« Best Souvenir EVER | Main | Yooooooooooooooooooo. This's TO. »
September 9, 2004
My Last First Day Of School
Barring some unforeseen act of extreme self-indulgence that
would lead me to seek an additional graduate degree, Wednesday
September 8, 2004 was OFFICIALLY my last first day of school.
SIGH. My mother will be very excited to know that I snapped a
photo of myself before walking out the door (using the always
amusing "reach those arms out and point the camera back at
myself" method), allowing her to add it to her collection. My
haven't I grown!
My schedule this semester is rather Wednesday-heavy; I start at
8:15 a.m. and go straight through to 6:15 p.m. with
fifteen-minute breaks every 90 minutes or so. I didn't so much
plan it that way -- it just worked out that most of the classes I was
really excited about were on Wednesdays. For the first day, this
meant that I was starting WAY earlier than I had even been
awake over the past month or so (this being my Last Summer
Vacation Ever). As such, my type-A paranoia led me to be extra
prepared for this first day -- it simply wouldn't do to show up late
for my last first day of school.
Getting up wasn't a problem (I was out of bed by alarm 2 of 4!).
Making coffee wasn't a problem (I reheated some from the day
before -- note my frugality!). Fixing myself a delicious pork
sandwich wasn't a problem (no shame in a pork sandwich).

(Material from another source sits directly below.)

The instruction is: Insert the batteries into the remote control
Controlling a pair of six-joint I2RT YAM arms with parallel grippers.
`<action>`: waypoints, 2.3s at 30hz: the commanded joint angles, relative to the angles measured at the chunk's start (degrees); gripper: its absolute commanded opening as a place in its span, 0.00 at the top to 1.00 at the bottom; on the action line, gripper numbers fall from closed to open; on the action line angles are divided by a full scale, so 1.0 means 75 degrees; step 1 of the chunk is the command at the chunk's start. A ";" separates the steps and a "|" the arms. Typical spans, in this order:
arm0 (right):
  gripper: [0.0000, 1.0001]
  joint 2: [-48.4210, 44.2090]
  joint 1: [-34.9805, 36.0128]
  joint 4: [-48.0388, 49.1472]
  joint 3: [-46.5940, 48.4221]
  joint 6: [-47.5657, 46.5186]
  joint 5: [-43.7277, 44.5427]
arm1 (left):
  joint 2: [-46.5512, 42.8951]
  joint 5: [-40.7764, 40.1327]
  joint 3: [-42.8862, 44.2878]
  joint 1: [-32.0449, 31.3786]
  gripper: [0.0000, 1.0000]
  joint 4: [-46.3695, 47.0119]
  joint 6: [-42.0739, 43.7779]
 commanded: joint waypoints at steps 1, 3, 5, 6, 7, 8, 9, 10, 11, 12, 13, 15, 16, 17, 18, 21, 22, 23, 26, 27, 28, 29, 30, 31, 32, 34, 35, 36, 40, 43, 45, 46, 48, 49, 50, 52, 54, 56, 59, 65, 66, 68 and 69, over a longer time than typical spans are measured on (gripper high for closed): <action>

Noticing that it was raining outside and remembering to grab an
umbrella wasn't a problem (and I blow that one a lot more
frequently than potential employers should ever know). I even
wore a belt.
Class started at 8:15. I was out the door at 7:51. Average travel
time to school = 16 minutes. I was sitting pretty.
I slogged across Amsterdam Avenue, mildly annoyed that the
bottom of my jeans were getting wet -- knowing that they'd likely
remain damp throughout the morning class. Booo. As I bounded
down the steps at the subway station, I heard a train screeching
to a stop. Excellent. As I rounded the corner at the bottom of
the stairwell, I noticed people getting off the train, but no one
getting on. Uh oh. Turns out this was the last stop -- the
conductor dude mumbled something about water on the tracks up
ahead and trains not running.
Crap. Stupid Force Majeure was threatening my
not-being-late-for-the-first-day plans! I trooped up the steps and
to the bus stop with everyone else. Quite a crowd waiting for
that bus. Hmmm. My umbrella wasn't entirely getting the job
done, so I planted myself in a urine-scented service doorway (we'll
be optimistic and say it wasn't human urine, though I don't so
much know how that's actually optimistic) and waited.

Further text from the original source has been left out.